__Task objective__. Could you output, word for word, only the lines from the line with "0: (532, 49)" to the end of the entries, including both ends? Omit the pictures.

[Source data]
····················
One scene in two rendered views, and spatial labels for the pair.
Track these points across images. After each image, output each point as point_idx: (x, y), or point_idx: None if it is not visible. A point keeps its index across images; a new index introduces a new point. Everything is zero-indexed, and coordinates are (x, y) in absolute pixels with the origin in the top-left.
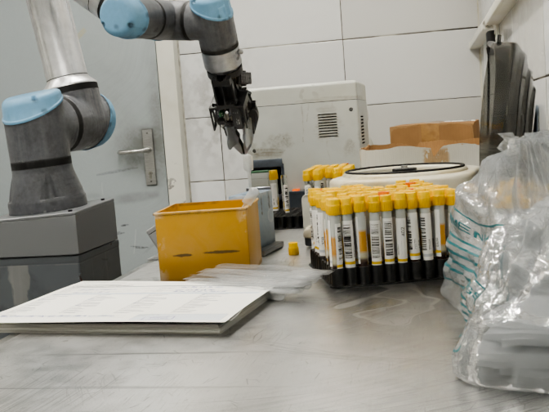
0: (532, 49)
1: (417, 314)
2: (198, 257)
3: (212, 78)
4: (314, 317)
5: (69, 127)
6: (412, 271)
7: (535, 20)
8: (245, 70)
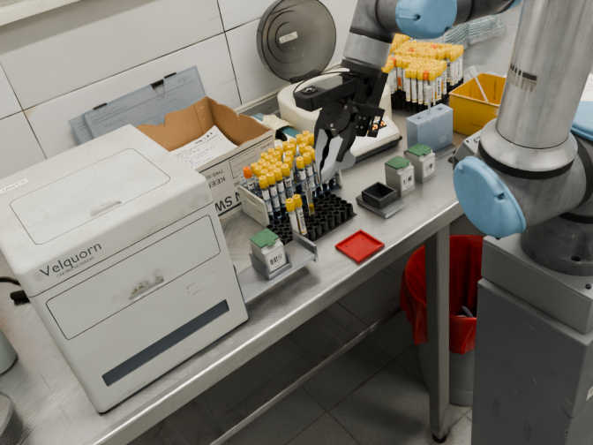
····················
__Solution for this problem__.
0: (532, 49)
1: (417, 314)
2: (198, 257)
3: (212, 78)
4: (314, 317)
5: (69, 127)
6: (412, 271)
7: (535, 20)
8: (245, 70)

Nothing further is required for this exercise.